* **Aim of the task**
Within the listing that follows, reproduce exactly the lines starting at the line with "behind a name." and ending at the line with "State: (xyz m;", inclusive, and only those. Pictures are dropped.

* **Data to use**
• • • • • • •

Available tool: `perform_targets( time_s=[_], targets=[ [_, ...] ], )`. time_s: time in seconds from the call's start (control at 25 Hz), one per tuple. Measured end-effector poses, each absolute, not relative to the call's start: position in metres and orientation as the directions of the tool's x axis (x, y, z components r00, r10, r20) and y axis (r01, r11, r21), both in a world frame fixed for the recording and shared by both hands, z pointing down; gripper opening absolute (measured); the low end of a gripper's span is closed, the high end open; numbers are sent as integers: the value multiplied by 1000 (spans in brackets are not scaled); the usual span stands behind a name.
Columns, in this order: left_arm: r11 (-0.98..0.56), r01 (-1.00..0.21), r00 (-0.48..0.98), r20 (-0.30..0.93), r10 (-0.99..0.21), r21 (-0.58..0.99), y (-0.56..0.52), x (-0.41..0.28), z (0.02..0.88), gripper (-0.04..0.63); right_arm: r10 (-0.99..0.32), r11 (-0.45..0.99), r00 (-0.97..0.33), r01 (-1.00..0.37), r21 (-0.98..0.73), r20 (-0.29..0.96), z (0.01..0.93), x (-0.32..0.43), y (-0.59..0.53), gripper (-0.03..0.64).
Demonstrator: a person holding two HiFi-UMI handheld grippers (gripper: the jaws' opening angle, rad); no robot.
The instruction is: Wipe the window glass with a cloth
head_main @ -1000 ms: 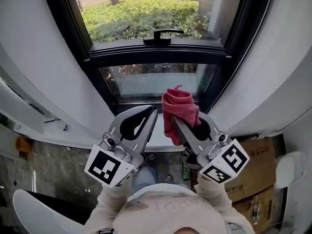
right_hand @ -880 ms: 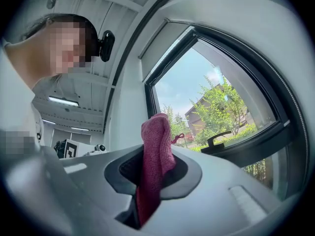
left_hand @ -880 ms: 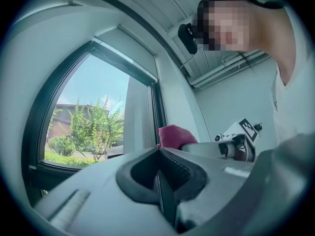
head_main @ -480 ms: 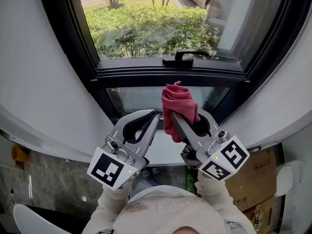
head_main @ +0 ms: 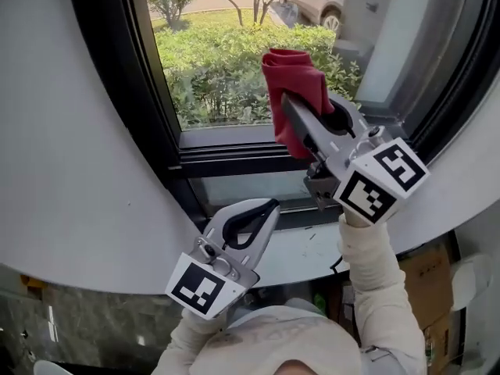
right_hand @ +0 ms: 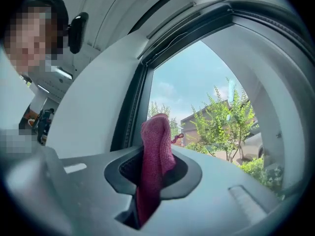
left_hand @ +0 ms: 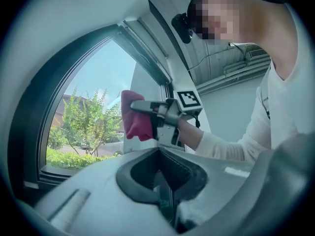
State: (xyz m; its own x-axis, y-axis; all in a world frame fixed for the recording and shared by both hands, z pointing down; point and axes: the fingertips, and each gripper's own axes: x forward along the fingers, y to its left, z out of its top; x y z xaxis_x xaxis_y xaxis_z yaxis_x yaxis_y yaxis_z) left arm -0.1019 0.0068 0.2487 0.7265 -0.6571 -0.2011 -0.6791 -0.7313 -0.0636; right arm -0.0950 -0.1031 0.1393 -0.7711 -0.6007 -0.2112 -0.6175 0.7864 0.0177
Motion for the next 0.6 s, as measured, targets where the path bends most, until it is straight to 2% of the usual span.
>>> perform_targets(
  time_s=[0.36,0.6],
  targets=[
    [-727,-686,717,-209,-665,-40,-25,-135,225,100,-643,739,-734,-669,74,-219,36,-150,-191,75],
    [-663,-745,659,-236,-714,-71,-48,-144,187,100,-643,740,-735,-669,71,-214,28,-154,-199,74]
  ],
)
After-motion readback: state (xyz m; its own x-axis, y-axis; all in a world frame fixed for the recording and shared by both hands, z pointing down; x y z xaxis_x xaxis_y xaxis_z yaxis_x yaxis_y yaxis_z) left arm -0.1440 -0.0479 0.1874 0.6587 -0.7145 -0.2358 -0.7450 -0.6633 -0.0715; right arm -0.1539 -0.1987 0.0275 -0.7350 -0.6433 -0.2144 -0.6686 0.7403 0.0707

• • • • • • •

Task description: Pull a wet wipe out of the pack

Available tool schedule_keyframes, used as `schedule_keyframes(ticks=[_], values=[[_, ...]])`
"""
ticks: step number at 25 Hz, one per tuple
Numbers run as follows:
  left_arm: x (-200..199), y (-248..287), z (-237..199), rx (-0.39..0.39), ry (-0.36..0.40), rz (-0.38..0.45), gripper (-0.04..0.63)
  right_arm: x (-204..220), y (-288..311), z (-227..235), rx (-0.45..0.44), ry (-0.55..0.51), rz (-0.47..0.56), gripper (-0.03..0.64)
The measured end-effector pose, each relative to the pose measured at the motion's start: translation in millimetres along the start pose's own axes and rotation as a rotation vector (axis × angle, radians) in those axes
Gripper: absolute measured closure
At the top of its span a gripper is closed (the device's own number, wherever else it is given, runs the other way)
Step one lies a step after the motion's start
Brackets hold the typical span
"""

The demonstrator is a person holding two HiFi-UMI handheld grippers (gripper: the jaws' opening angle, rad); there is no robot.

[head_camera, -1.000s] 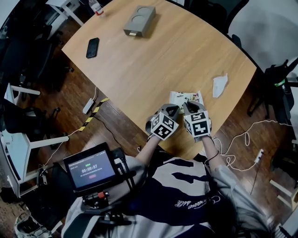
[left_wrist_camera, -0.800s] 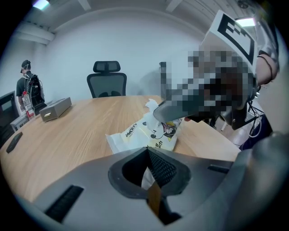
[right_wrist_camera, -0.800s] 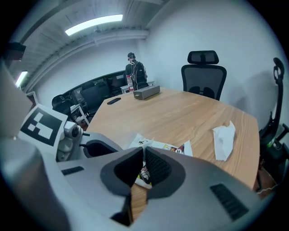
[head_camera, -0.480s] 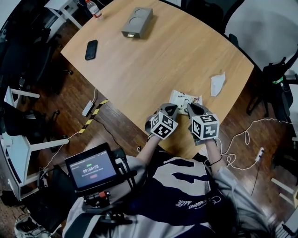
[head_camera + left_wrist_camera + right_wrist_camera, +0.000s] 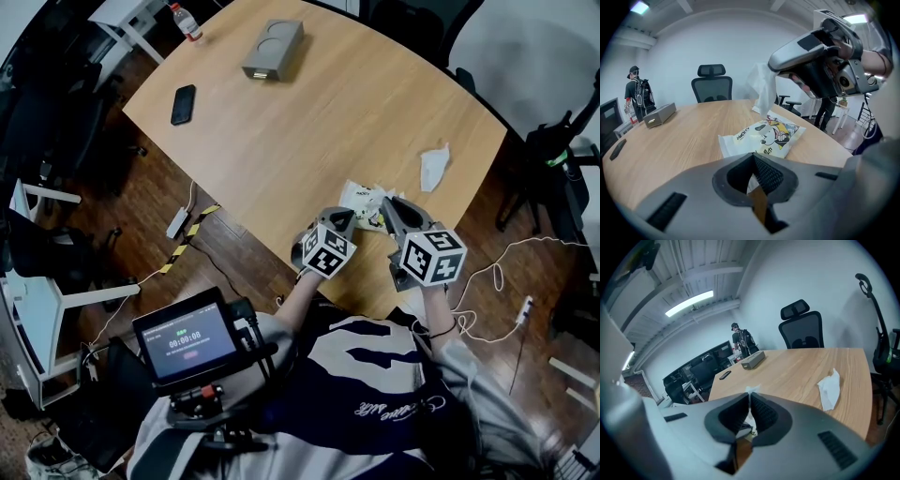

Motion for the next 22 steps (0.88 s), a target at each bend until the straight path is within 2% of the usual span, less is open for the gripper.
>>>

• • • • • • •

* **Your response**
Available tool: `perform_targets( time_s=[_], targets=[ [_, ...] ], )`. time_s: time in seconds from the call's start (control at 25 Hz), one per tuple. Measured end-effector poses, each absolute, not relative to the call's start: position in metres and orientation as the directions of the tool's x axis (x, y, z components r00, r10, r20) and y axis (r01, r11, r21), both in a world frame fixed for the recording and shared by both hands, z pointing down; gripper opening absolute (measured); the low end of a gripper's span is closed, the high end open; numbers are sent as integers: the value multiplied by 1000 (spans in brackets are not scaled); the usual span stands behind a name.
Columns, in this order: left_arm: r11 (-0.98..0.56), r01 (-1.00..0.21), r00 (-0.48..0.98), r20 (-0.30..0.93), r10 (-0.99..0.21), r21 (-0.58..0.99), y (-0.56..0.52), x (-0.41..0.28), z (0.02..0.88), gripper (-0.04..0.63); right_arm: r10 (-0.99..0.32), r11 (-0.45..0.99), r00 (-0.97..0.33), r01 (-1.00..0.37), r21 (-0.98..0.73), r20 (-0.29..0.96), z (0.01..0.93), x (-0.32..0.43), y (-0.59..0.53), gripper (-0.03..0.64).
Demonstrator: a person holding two HiFi-UMI handheld grippers (gripper: the jaws' opening angle, rad); no robot.
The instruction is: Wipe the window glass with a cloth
head_main @ -1000 ms: 
right_hand @ -880 ms: 
left_hand @ -880 ms: 
head_main @ -480 ms: 
head_main @ +0 ms: 
right_hand @ +0 ms: 
left_hand @ +0 ms: 
State: (xyz m; its own x-axis, y-axis; all in a world frame fixed for the recording and shared by both hands, z pointing down; point and axes: the fingertips, and each gripper's own axes: x forward along the fingers, y to its left, z out of its top; x y z xaxis_x xaxis_y xaxis_z yaxis_x yaxis_y yaxis_z) left arm -0.1019 0.0068 0.2487 0.7265 -0.6571 -0.2011 -0.6791 -0.7313 -0.0636; right arm -0.0950 -0.1031 0.1393 -0.7711 -0.6007 -0.2112 -0.6175 0.7864 0.0177

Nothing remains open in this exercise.